- **PROBLEM TO WORK ON**: What is needed is a word-for-word copy of the lines below from the one with "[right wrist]" through the one with "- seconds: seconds", both included, with every picture left out.

- **SOURCE INFORMATION**:
BEGIN

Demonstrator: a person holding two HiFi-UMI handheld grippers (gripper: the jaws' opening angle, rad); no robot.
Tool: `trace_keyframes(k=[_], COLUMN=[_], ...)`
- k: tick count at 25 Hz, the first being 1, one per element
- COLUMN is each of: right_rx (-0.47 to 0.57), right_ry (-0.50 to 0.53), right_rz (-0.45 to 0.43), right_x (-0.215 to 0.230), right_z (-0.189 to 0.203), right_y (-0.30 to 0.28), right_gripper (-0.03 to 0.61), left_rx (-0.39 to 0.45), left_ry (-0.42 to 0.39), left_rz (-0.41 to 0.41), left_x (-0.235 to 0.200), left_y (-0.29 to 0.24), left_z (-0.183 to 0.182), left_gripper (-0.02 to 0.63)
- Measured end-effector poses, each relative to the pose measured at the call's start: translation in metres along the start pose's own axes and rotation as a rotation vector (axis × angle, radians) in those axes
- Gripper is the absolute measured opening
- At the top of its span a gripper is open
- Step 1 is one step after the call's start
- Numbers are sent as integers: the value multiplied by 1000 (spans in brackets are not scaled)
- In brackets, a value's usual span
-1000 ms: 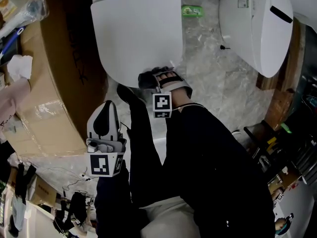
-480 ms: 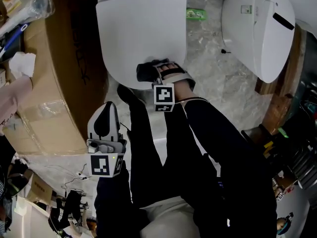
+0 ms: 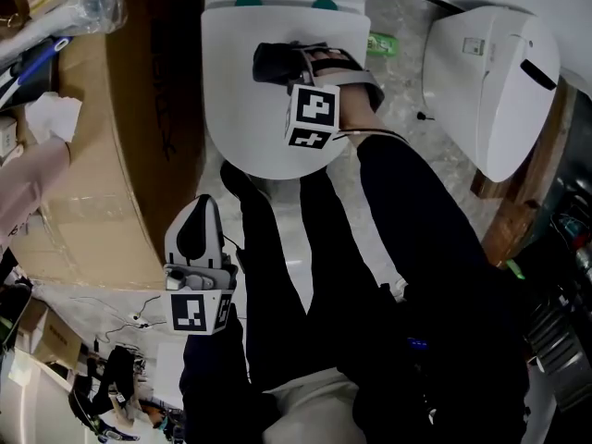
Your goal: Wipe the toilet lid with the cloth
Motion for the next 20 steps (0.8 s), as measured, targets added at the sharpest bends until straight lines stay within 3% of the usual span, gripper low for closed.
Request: trace_keyframes(k=[5,9,15,20], right_rx=[-15,-31,-59,-72], right_ry=[68,74,111,95], right_rz=[56,53,94,130], right_x=[50,75,81,75], right_z=[-13,-16,-21,-21], right_y=[-23,-42,-61,-66], right_gripper=[74,74,74,74], left_rx=[4,-20,-22,-14], left_ry=[34,30,51,59], left_rz=[-25,-28,-77,-73], left_x=[-5,-5,-17,-17], left_y=[-3,-3,0,-3], left_z=[-5,-4,-1,-1], left_gripper=[12,12,12,14])
Point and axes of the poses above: the fingertips, and each gripper's own axes: y backward along the fingers, x to its right, z out of its underside, the point moved 10 cm from there along y, backward along the fingers, and after that the axes turned 2 degrees about -z, right-handed, at the moved point
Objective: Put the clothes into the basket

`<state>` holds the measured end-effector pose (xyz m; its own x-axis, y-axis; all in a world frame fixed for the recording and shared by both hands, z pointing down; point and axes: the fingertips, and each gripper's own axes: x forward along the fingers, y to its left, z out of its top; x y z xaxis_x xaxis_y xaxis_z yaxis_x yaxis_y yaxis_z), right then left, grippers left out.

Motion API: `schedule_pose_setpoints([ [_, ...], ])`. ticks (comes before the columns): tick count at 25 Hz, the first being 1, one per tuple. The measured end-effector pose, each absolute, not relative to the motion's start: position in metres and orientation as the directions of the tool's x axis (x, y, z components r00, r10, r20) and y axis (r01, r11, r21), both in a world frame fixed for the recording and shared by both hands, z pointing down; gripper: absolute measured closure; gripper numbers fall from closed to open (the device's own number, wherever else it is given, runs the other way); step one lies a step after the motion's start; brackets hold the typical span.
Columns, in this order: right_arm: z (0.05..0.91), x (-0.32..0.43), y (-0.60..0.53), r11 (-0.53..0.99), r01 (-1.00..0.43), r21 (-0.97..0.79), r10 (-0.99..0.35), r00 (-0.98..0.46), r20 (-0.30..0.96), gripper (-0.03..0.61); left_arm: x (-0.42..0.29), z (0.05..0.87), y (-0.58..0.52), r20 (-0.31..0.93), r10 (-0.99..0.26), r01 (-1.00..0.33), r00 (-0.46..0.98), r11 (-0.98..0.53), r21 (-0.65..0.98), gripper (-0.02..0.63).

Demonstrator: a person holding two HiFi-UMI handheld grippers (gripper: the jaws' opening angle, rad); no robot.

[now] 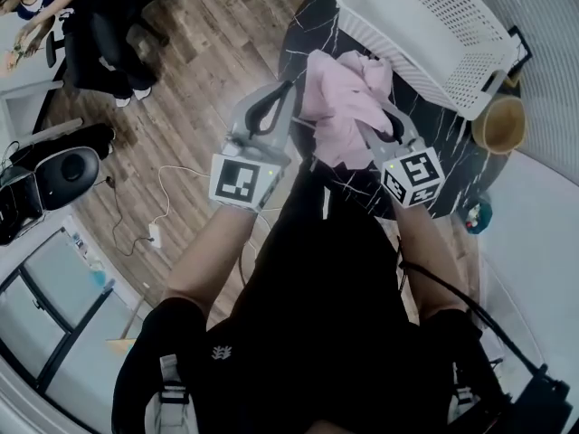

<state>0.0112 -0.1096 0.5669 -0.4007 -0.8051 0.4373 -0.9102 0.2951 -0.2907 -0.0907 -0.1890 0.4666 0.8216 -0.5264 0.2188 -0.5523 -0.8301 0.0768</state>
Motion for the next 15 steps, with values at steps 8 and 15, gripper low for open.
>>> schedule_pose_setpoints([
  [8,0.511,0.020,-0.096,0.299,-0.920,-0.254,-0.845,-0.379,0.378,0.479,-0.084,0.435,-0.180,0.166,-0.520,-0.530,0.838,-0.847,0.025,0.607],
  [15,0.464,0.032,-0.091,0.271,-0.939,-0.211,-0.882,-0.330,0.336,0.480,-0.079,0.404,-0.177,0.130,-0.504,-0.510,0.854,-0.860,0.019,0.607],
])
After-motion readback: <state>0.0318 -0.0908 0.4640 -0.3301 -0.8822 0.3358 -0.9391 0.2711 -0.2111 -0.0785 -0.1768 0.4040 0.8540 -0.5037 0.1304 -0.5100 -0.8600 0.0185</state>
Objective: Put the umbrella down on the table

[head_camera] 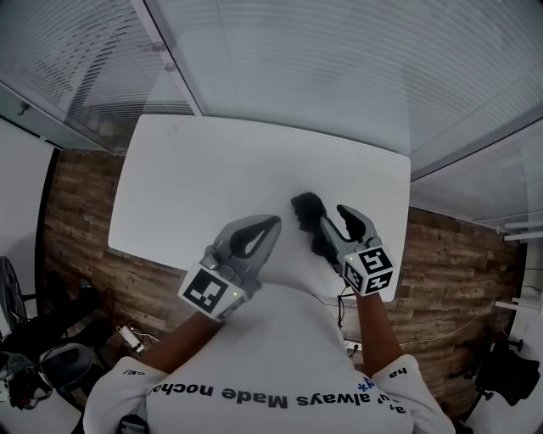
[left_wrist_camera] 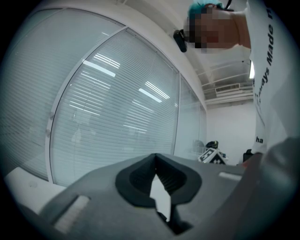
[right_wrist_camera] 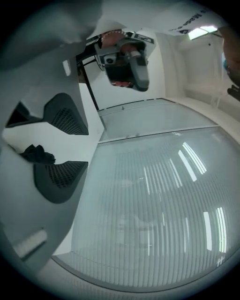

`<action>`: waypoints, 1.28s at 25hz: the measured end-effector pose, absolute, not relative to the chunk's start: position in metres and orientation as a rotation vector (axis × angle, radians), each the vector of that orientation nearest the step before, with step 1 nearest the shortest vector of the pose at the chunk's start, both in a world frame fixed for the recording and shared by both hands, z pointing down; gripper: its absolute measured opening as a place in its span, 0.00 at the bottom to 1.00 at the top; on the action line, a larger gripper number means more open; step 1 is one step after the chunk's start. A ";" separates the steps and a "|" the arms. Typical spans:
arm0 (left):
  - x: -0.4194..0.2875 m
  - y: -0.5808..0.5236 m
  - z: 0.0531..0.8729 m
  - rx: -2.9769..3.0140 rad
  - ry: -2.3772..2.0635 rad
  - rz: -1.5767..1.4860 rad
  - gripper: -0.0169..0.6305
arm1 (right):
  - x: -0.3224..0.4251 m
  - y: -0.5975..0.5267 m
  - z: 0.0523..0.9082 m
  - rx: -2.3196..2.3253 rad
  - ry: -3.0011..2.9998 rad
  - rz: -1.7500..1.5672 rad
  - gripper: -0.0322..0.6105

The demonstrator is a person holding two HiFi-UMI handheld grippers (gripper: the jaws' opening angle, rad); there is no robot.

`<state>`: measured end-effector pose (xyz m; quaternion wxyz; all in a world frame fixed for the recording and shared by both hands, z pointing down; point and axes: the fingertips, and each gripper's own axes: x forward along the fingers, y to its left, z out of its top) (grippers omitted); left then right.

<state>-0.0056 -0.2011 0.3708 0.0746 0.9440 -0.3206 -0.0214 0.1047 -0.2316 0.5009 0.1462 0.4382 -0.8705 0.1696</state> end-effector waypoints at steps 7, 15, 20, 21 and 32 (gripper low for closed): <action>-0.006 -0.207 0.367 2.819 -0.948 -0.069 0.03 | 0.082 -0.212 0.410 1.301 -2.693 0.252 0.21; -0.006 -0.206 0.365 2.818 -0.948 -0.085 0.03 | 0.071 -0.182 0.356 1.380 -2.765 0.074 0.10; -0.006 -0.203 0.361 2.821 -0.950 -0.093 0.03 | 0.074 -0.175 0.339 1.466 -2.776 0.092 0.09; -0.006 -0.203 0.361 2.822 -0.949 -0.094 0.03 | 0.074 -0.174 0.339 1.466 -2.773 0.089 0.09; -0.001 -0.197 0.362 2.821 -0.946 -0.091 0.03 | 0.079 -0.170 0.341 1.469 -2.754 0.068 0.08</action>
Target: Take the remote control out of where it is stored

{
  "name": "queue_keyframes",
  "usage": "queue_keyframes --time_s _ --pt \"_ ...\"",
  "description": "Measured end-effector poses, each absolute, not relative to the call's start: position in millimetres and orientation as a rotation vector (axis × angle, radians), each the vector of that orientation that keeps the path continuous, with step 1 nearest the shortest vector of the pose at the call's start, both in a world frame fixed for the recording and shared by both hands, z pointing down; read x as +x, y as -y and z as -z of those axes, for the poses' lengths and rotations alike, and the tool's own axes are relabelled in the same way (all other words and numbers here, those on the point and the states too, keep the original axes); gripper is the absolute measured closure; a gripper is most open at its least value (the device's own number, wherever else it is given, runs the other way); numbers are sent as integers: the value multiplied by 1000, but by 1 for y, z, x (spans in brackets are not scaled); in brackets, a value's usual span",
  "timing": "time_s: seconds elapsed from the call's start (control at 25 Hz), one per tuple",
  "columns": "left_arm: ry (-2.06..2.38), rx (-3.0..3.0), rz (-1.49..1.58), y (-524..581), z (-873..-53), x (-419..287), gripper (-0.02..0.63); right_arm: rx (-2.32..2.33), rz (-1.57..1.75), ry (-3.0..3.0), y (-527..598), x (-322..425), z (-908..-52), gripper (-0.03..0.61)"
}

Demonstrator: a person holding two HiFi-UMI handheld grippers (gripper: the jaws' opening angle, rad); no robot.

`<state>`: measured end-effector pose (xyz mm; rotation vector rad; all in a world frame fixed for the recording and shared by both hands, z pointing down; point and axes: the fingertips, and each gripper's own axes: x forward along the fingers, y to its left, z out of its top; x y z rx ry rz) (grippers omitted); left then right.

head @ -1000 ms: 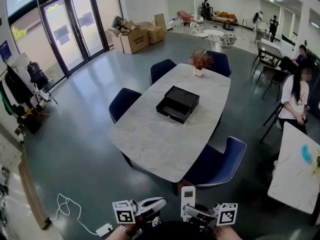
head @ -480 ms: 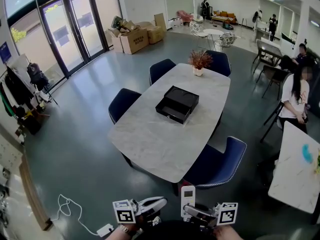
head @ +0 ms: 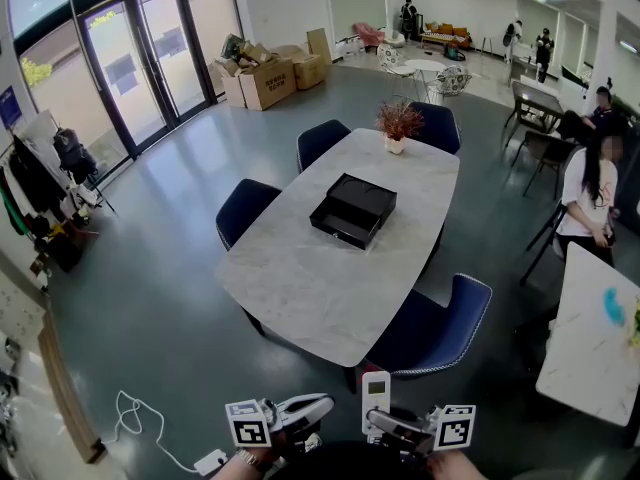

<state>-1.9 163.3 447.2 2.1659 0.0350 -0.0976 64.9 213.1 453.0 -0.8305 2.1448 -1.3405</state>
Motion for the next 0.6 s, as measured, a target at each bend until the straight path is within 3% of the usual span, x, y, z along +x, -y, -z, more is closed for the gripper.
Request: queue_keyframes --time_s 0.6 --pt "-31 2174 85 -163 -446 1 607 -827 1338 -2146 -211 69 -452 460"
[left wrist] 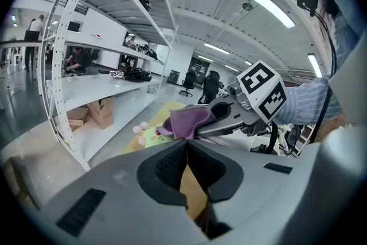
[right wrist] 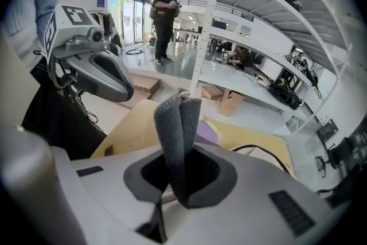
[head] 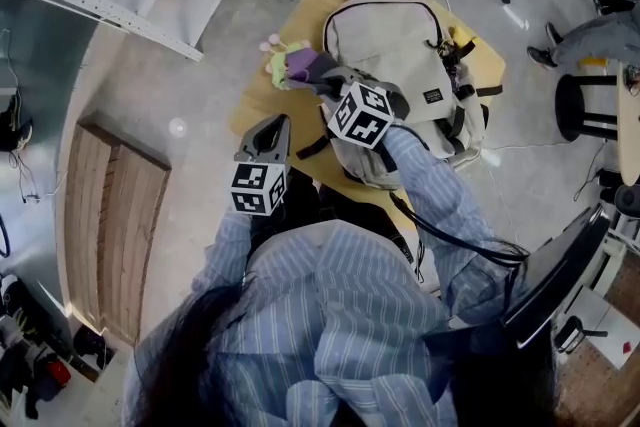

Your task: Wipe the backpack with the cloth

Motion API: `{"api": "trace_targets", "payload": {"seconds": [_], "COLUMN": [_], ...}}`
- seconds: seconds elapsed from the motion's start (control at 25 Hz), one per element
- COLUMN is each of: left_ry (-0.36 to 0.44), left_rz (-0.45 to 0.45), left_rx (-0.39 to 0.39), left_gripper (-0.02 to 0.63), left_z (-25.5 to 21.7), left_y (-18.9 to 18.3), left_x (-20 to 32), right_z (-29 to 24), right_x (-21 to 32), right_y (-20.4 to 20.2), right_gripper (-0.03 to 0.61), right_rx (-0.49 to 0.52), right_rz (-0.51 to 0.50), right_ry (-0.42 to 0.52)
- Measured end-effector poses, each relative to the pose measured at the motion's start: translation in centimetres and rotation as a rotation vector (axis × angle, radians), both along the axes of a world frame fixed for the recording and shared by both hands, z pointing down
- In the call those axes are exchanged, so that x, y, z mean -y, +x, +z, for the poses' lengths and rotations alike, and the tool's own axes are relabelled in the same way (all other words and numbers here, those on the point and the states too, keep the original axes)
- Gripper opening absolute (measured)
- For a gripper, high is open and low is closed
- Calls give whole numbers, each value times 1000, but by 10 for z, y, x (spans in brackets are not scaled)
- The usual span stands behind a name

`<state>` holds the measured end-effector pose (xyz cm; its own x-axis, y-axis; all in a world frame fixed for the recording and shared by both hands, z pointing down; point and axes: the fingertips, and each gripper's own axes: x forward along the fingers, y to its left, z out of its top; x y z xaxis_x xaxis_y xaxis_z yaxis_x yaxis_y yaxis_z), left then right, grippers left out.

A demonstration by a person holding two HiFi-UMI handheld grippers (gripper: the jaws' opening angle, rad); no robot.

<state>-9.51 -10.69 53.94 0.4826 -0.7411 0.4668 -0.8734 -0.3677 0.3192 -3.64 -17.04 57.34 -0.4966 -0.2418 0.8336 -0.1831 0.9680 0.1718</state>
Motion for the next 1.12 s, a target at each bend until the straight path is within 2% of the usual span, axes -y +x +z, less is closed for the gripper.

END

- **ANSWER SPACE**:
[right wrist] 
[head] 

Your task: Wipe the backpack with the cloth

Motion API: `{"api": "trace_targets", "payload": {"seconds": [_], "COLUMN": [_], ...}}`
- seconds: seconds elapsed from the motion's start (control at 25 Hz), one per element

Nothing remains to be answered in this exercise.